* Task to carry out: Return the run of lines below that opens with the line containing "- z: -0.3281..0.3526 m" and closes with the line containing "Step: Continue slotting", keeping each one exact.

* Provided material:
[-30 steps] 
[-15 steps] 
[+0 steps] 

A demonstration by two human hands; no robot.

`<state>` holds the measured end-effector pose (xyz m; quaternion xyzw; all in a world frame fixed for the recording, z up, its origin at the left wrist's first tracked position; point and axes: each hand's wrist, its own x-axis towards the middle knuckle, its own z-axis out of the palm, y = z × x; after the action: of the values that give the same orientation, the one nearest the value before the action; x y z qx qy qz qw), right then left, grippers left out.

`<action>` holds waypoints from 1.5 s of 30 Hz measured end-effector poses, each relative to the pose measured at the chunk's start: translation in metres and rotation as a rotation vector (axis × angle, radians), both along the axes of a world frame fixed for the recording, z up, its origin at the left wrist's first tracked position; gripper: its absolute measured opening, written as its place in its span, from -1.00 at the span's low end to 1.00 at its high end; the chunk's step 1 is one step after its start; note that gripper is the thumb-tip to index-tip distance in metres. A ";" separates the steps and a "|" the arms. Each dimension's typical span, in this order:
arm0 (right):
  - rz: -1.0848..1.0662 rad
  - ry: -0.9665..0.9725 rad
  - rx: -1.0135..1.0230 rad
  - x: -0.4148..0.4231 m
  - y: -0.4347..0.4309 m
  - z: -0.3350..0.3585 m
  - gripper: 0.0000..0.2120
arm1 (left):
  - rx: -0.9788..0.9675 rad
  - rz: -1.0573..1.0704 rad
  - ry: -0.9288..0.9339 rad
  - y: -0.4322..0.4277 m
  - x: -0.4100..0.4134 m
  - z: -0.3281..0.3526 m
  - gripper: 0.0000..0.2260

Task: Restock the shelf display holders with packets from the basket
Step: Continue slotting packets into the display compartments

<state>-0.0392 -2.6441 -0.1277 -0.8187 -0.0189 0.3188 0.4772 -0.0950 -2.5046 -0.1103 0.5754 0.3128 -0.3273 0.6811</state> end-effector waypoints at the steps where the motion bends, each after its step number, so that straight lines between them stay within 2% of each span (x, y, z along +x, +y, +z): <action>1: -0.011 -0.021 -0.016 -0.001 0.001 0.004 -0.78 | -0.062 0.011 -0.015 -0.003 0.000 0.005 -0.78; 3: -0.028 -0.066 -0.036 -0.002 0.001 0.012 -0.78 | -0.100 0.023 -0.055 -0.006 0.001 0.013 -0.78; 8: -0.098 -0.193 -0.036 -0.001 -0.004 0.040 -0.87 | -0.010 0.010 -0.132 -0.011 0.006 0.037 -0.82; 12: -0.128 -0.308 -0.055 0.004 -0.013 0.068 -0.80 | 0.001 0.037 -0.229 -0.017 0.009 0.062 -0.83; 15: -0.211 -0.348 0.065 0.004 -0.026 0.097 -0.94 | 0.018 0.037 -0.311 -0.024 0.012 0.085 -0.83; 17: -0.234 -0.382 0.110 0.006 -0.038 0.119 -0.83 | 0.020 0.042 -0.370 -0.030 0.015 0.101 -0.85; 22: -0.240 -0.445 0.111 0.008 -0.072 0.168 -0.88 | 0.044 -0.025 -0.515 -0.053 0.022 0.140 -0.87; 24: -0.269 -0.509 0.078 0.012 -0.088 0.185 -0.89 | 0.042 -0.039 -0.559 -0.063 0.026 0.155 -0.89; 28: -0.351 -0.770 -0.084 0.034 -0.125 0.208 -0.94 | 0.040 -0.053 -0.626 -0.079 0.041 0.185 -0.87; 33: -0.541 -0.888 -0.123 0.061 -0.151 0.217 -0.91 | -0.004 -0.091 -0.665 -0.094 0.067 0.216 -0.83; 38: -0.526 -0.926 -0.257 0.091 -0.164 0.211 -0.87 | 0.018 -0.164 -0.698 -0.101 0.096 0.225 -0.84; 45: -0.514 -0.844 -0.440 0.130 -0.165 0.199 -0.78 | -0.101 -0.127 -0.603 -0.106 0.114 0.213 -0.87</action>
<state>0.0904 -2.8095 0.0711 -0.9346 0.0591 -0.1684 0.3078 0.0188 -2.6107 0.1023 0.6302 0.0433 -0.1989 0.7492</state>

* Task result:
  - z: -0.3281..0.3526 m
  - gripper: 0.0000..0.2260

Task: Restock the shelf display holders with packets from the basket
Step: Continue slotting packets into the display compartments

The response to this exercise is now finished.